TASK REQUIREMENTS:
Where a line of the data below has the string "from", copy that line.

—————

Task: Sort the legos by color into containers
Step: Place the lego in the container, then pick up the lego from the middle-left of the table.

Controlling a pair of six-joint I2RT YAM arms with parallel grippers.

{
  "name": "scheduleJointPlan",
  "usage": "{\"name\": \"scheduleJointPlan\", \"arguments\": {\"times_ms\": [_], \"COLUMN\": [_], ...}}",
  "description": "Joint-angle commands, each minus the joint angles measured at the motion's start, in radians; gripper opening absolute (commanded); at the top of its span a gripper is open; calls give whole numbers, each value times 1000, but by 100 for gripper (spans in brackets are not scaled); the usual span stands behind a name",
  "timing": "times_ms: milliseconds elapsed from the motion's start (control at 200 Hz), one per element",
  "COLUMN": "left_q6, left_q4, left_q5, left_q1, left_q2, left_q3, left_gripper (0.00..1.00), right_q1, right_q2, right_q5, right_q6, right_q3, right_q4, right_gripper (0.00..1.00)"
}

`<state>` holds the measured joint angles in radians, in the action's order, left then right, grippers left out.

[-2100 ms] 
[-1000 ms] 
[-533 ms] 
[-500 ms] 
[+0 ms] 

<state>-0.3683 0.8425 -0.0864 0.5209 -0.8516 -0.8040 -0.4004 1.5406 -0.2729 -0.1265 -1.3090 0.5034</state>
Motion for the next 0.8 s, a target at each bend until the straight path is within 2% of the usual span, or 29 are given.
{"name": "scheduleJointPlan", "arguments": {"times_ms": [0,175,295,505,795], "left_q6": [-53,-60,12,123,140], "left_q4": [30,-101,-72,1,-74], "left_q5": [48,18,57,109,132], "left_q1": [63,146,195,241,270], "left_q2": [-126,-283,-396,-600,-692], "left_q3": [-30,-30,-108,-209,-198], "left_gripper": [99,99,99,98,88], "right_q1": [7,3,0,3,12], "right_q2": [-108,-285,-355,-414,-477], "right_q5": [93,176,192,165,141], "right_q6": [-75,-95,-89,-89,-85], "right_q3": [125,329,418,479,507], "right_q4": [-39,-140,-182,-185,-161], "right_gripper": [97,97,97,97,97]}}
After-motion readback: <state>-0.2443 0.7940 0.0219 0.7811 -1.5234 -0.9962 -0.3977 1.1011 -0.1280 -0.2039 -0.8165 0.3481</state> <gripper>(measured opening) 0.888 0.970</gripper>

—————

RESULT OF THIS TASK:
Step: Place the lego in the container, then pick up the lego from the middle-left of the table.
  "timing": "times_ms: milliseconds elapsed from the motion's start (control at 200 Hz), one per element",

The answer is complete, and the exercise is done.